Click here for the entire series about copper: http://thetyee.ca/News/2014/03/24/Travels-with-Copper/
Home to Apple’s Foxconn plant, Kunshan is China’s Silicon Valley. But for how long? Fourth in a series.
KUNSHAN, CHINA — The kid standing outside the barbed wire fence at Unimicron’s electronics factory near Shanghai is feeling anxious. “Is the work hard?” he asks a middle-aged man, a private recruiter who brought the youth here.
The man tells him to relax. “It’ll be easy. Don’t worry.” It’s a Wednesday morning in September, and I’m standing with a crowd of recent high-school grads gathered to submit resumes at Unimicron, one of the world’s biggest electronics manufacturing companies, and a destination for copper mined 9,000 kilometres away near Princeton, B.C.

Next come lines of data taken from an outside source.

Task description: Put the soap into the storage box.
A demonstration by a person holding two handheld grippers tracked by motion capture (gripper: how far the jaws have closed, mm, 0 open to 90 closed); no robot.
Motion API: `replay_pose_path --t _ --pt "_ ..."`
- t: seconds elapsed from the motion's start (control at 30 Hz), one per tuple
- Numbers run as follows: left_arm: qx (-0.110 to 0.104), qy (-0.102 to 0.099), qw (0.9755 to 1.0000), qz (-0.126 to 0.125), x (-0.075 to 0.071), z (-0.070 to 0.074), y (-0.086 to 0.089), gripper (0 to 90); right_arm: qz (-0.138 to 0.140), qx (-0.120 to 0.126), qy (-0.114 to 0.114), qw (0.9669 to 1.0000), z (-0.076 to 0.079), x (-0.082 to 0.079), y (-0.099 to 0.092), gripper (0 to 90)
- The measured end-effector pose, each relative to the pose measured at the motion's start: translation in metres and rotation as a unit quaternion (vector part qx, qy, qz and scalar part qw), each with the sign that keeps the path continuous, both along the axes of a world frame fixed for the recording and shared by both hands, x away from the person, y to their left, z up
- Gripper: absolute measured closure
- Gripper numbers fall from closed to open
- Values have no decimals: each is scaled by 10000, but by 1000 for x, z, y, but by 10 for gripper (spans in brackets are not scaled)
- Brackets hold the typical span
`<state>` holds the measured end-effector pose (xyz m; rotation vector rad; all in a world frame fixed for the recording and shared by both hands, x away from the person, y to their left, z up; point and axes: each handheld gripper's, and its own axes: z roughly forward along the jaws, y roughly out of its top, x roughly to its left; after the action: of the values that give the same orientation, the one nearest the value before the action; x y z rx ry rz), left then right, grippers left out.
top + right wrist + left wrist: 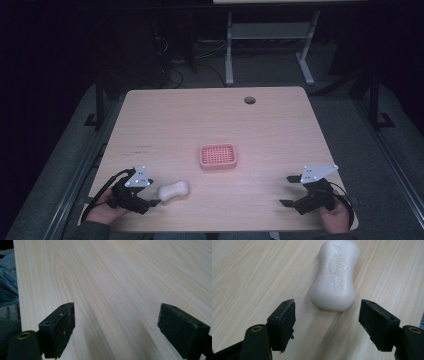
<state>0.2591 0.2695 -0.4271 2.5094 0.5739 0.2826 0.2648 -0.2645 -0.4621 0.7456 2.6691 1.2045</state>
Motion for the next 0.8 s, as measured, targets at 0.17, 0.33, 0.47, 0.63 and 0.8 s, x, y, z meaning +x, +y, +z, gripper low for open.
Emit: replay_pose_path --t 0.17,0.33,0.47,0.63,0.8 --pt "-28 -41 10000 -38 2 2 -4 291 -3 -7 12 10000 0 1 0 140" --pt "37 -61 9999 -112 4 1 -11 292 1 -4 18 10000 0 1 1 141" --pt "58 -56 9998 -171 6 1 -16 291 0 -9 32 10000 0 1 1 140" --pt "70 -58 9997 -242 8 1 -21 296 13 -10 34 10000 0 1 2 141" --pt "84 -18 9995 -306 9 1 -24 303 15 -10 38 10000 -1 1 2 140"
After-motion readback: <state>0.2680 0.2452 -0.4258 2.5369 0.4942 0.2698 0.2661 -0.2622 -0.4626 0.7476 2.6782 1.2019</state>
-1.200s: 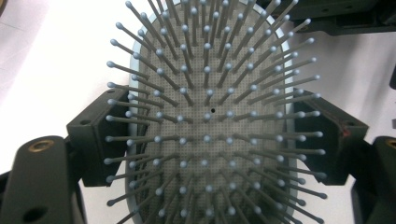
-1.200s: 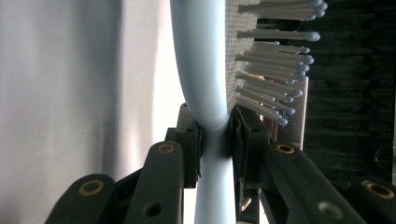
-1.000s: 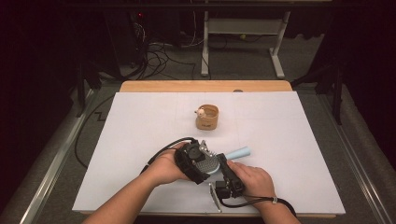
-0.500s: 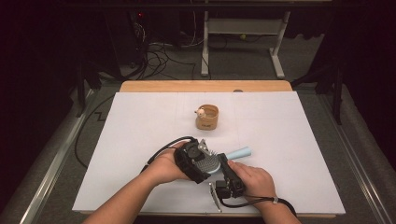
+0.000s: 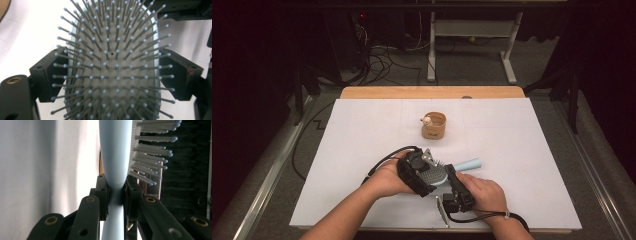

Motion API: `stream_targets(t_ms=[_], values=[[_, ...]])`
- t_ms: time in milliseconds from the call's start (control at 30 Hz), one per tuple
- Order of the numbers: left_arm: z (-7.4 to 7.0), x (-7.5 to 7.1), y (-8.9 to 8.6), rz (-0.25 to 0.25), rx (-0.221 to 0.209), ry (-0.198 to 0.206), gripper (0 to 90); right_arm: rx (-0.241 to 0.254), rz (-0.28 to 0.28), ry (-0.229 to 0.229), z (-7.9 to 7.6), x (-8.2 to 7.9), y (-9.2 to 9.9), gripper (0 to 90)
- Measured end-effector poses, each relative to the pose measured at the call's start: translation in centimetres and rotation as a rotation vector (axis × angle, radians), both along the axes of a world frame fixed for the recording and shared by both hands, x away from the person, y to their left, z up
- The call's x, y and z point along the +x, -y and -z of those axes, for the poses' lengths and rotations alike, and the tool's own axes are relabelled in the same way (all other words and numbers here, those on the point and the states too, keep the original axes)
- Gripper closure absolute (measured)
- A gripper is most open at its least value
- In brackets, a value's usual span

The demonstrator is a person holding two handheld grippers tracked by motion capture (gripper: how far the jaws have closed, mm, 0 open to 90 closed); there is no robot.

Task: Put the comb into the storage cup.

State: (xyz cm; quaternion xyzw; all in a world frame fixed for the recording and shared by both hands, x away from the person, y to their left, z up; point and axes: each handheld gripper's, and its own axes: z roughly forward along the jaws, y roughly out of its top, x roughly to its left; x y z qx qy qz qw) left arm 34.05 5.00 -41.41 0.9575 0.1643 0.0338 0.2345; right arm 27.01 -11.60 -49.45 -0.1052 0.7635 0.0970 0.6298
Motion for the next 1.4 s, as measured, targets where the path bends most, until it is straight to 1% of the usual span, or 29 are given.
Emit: stream_targets(t_ms=[167, 200, 267, 433, 467, 533, 733, 867, 900, 1000, 1033, 1200, 1267, 1300, 1333, 1400], values=[[0.2, 0.2, -0.4, -0.019, 0.005, -0.007, 10.3, -0.010, 0.004, -0.003, -0.1, 0.1, 0.1, 77.8], [0.2, 0.2, -0.5, -0.026, 0.006, -0.004, 10.1, 0.000, 0.015, -0.013, 0.1, 0.0, 0.2, 77.8], [0.2, 0.2, -0.7, -0.034, 0.005, 0.004, 8.7, 0.005, 0.016, -0.013, 0.1, 0.1, 0.2, 77.8], [0.0, 0.2, -1.3, -0.043, -0.005, 0.003, 5.7, 0.007, 0.029, -0.018, 0.1, 0.2, 0.4, 77.8], [0.0, 0.2, -1.4, -0.046, -0.008, 0.006, 5.4, 0.007, 0.025, -0.013, 0.1, 0.2, 0.4, 77.8], [-0.1, 0.2, -1.9, -0.048, -0.010, 0.001, 5.2, 0.008, 0.036, -0.022, 0.1, 0.2, 0.5, 77.8], [-0.1, 0.1, -2.9, -0.061, -0.011, 0.004, 5.1, 0.020, 0.059, -0.025, 0.0, 0.4, 1.0, 77.7], [0.2, 0.1, -3.6, -0.065, -0.012, 0.005, 4.7, 0.020, 0.063, -0.015, 0.0, 0.5, 1.3, 77.7], [0.3, 0.1, -3.8, -0.070, -0.016, 0.001, 4.5, 0.012, 0.068, -0.018, 0.0, 0.6, 1.4, 77.7], [0.5, 0.1, -4.4, -0.082, -0.020, -0.004, 4.0, 0.016, 0.086, -0.024, 0.1, 0.7, 1.7, 77.7], [0.6, 0.2, -4.6, -0.087, -0.022, -0.003, 4.0, 0.012, 0.086, -0.019, 0.1, 0.8, 1.8, 77.7], [1.2, 0.4, -5.9, -0.123, -0.029, -0.005, 2.7, 0.002, 0.099, -0.021, 0.1, 1.0, 2.4, 77.7], [1.5, 0.4, -6.4, -0.140, -0.034, -0.002, 2.7, 0.013, 0.112, -0.025, 0.1, 1.0, 2.6, 77.8], [1.6, 0.4, -6.6, -0.143, -0.036, 0.000, 2.9, 0.010, 0.110, -0.020, 0.1, 1.1, 2.7, 77.7], [1.7, 0.4, -6.9, -0.141, -0.043, 0.006, 3.7, 0.013, 0.114, -0.019, 0.1, 1.1, 2.8, 77.7], [1.9, 0.4, -7.3, -0.157, -0.060, 0.014, 4.0, 0.010, 0.119, -0.018, 0.1, 1.2, 2.9, 77.8]])
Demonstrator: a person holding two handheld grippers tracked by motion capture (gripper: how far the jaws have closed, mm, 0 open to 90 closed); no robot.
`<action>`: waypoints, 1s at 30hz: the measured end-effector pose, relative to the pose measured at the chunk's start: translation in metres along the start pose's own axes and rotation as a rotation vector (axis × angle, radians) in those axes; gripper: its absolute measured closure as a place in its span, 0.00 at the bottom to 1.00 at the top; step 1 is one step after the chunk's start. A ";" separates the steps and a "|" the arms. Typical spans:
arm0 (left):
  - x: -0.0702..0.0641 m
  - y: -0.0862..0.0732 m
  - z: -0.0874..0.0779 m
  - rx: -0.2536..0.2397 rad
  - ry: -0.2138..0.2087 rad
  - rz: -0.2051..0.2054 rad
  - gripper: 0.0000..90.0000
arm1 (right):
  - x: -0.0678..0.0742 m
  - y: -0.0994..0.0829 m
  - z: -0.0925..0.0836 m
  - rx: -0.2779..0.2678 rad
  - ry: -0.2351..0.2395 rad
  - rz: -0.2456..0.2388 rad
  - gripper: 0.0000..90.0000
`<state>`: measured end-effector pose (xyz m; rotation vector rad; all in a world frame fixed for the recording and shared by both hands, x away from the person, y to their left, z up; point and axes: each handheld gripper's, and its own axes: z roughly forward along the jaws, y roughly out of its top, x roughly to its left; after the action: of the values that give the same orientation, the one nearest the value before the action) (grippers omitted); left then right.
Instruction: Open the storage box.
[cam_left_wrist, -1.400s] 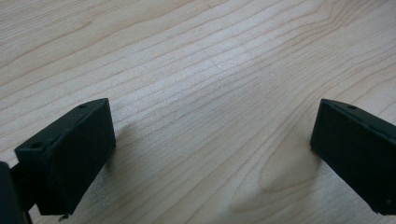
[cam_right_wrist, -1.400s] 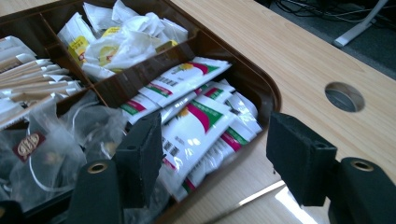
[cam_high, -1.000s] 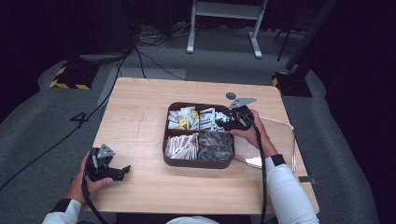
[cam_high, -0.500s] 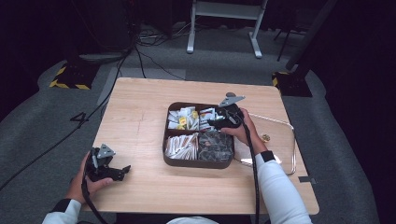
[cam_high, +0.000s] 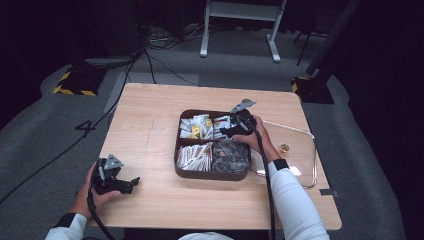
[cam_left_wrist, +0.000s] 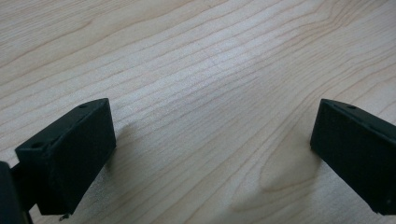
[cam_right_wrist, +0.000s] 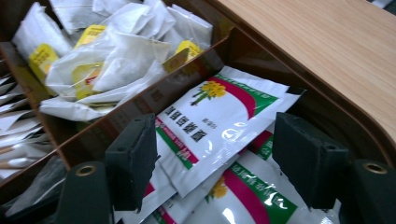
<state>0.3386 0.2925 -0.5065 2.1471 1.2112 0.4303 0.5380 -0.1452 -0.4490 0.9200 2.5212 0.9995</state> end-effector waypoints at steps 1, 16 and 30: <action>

These kids are gathered here hoping to land an entry level factory job. High-school grads with no formal training are being offered up to CDN$680 (4000 Renminbi) per month to start, with medical insurance, room and board included (no tattoos allowed, see the translated job ad they are responding to here.)It’s a package that would have been unthinkably rich even five years ago, when Shanghai was booming as a low-cost workshop to the world, drawing millions of migrant labourers from across rural China.
But China’s electronics production is being drawn westward, away from Shanghai, by a combination of government stimulus, power and water scarcity, and the triple temptation of lower taxes, smaller wages and weaker environmental standards. It’s just the latest shift in an ongoing race to the bottom — defined as “lowest cost.” In the space of a single lifetime, electronics manufacturing dominance has shifted from the United States to Japan, to Hong Kong, Taiwan, and in the new century, to China’s Yangtze delta with greater Shanghai at its heart.
“A place like Chengdu in Sichuan province (see map, below) is currently where Shanghai was 10 years ago,” says B.C.-born author and Shanghai-based business analyst Jason Inch. While the economy of the Yangtze delta region is growing at a steady clip of about eight per cent a year, Inch says, former hinterlands like Chongqing and Yunnan are booming on 12 per cent a year growth.
Capital is on the move again, and with it the flow of copper that enables the existence of the electronic gadgetry most North Americans cannot live without.
BC copper in a modern smartphone
So far, I have followed British Columbia copper from its geological cradle at a mine near Princeton partly owned by Japan’s Mitsubishi Materials Corporation; through the Port of Vancouver, where it’s put on ships; to a Mitsubishi smelter on a Japanese island, where it is refined, and other facilities that mould and alloy the pure metal into specialty forms.
One of those is what are called “anode copper balls” — small spheres of fine-grained, extremely pure copper often mixed with minute quantities of phosphorous. Electronics makers dissolve these in an acid solution, and electroplate the suspended metal to rigid insulating backing material to make printed circuit boards.